No Mês da Visibilidade Trans, conhecer esses serviços, divulgar seus fluxos e fortalecer o acesso à informação é também uma forma de garantir direitos. Para a população trans e travesti do Rio Grande do Norte, esses espaços não são apenas unidades de saúde, mas territórios de reconhecimento da cidadania.

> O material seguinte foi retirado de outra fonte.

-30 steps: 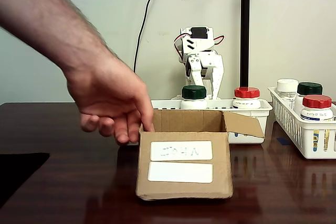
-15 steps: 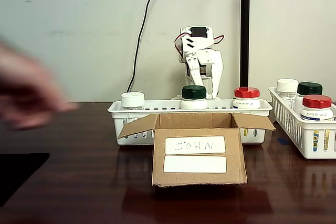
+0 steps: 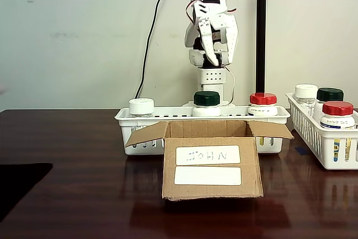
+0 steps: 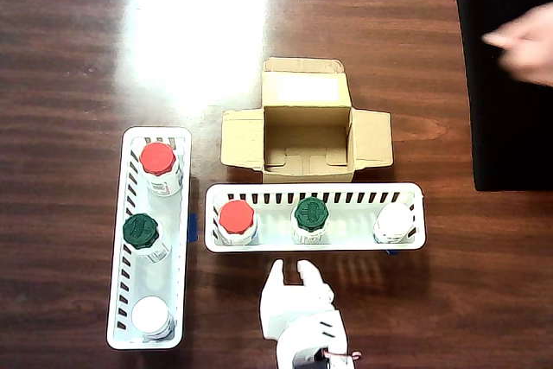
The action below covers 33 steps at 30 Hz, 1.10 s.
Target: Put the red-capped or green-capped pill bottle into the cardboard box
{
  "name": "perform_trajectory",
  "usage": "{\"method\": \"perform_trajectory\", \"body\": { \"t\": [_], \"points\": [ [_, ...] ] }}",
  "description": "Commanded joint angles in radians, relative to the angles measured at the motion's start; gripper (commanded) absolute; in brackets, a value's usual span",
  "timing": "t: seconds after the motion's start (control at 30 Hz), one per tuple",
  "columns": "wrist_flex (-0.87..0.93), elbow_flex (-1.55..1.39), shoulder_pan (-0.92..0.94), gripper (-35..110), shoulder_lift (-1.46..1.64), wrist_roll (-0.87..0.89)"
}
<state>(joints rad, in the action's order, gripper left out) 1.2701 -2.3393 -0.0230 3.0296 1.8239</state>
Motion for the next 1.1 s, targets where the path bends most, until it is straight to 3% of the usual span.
{"method": "perform_trajectory", "body": {
  "t": [0.0, 0.1, 0.43, 1.07],
  "points": [
    [-0.02, 0.129, 0.018, 45, -0.121, 0.04],
    [-0.054, 0.201, 0.034, 52, -0.247, 0.046],
    [-0.236, 0.324, -0.018, 52, -0.557, -0.008],
    [-0.273, 0.407, 0.003, 52, -0.686, 0.046]
  ]
}}
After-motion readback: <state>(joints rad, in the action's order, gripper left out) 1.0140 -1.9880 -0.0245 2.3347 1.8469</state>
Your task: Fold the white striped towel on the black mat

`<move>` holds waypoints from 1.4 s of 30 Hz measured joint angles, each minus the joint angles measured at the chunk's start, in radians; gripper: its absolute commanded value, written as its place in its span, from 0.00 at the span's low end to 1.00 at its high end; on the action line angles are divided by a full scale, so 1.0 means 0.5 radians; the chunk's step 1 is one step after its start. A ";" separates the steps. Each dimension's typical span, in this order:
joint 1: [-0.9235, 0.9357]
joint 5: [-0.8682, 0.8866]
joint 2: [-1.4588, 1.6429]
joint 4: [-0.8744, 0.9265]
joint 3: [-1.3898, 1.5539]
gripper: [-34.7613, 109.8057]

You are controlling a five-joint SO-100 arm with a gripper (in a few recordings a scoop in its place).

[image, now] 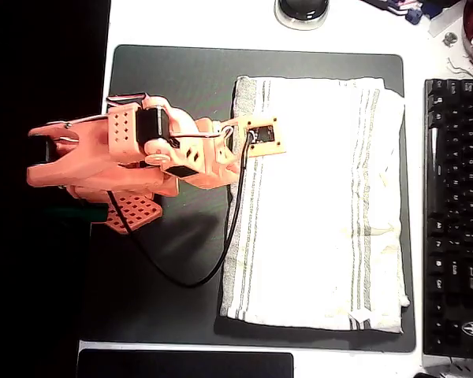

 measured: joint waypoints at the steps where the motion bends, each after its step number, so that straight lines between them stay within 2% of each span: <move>1: -0.006 0.009 0.003 0.015 -0.043 0.24; 11: -0.365 0.058 -0.497 0.034 -0.607 0.24; 23: -0.819 0.405 -1.399 -0.098 -1.384 0.24; 42: -1.092 0.911 -2.908 -0.172 -2.476 0.25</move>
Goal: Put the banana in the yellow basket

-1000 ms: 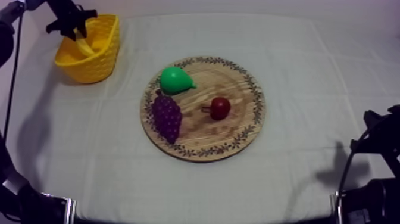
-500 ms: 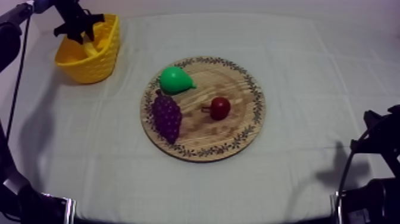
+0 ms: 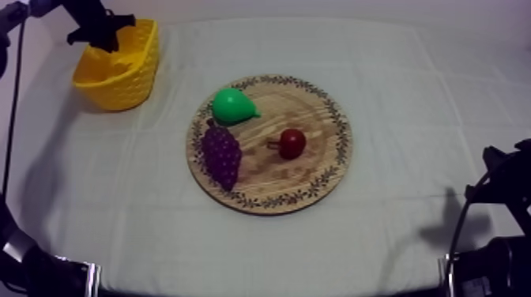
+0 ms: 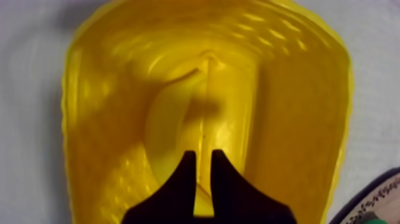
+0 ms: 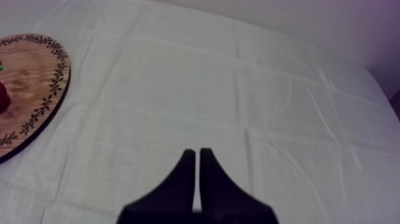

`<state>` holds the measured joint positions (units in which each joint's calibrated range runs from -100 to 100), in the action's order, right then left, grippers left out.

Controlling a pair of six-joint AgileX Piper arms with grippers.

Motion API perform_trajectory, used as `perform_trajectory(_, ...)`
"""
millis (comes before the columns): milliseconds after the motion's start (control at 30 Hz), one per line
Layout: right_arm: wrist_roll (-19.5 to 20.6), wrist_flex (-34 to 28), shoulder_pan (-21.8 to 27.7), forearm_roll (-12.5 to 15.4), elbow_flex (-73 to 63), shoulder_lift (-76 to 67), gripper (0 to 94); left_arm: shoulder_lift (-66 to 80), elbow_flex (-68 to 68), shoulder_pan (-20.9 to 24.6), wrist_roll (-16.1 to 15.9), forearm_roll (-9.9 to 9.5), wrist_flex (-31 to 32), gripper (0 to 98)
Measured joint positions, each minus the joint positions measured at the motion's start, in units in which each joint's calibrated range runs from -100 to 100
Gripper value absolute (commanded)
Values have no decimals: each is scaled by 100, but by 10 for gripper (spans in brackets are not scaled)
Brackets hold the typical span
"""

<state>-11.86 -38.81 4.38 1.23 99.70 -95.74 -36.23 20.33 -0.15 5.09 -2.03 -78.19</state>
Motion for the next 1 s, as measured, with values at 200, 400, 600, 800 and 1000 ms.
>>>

Serviço: Endereços e contatos úteis

Natal
• Ambulatório Transexual e Travesti (demanda aberta, atendimento humanizado) – Avenida Nascimento de Castro, nº 2024, Lagoa Nova, Natal, RN. Agendamento por telefone: (84) 9 8846-3997 ou e-mail: [email protected].
Centro Municipal de Cidadania LGBT – Av. Nascimento de Castro, 1982, Lagoa Nova, Natal, RN. Ponto de referência e apoio ao ambulatório.

Mossoró
Hospital Regional da Mulher Parteira Maria Correia – Av. Prof. Antônio Campos, Pres. Costa e Silva, Mossoró, RN. Local onde funciona o Ambulatório Trans e Travesti com atendimento especializado em parceria com Uern.

Pau dos Ferros
Ambulatório LGBTQIAPN+ “Magnólia Lima” – Centro de Especialidades Médicas (CEM), bairro Princesinha do Oeste, Pau dos Ferros, RN. Atendimento semanal com médico de família e acolhimento. Informações e horários, verificar diretamente no CEM ou na Secretaria Municipal de Saúde.

UBS em diversas cidades – Unidades Básicas de Saúde no estado oferecem acolhimento, orientação, atendimento clínico geral e encaminhamentos para serviços especializados conforme necessidade do paciente.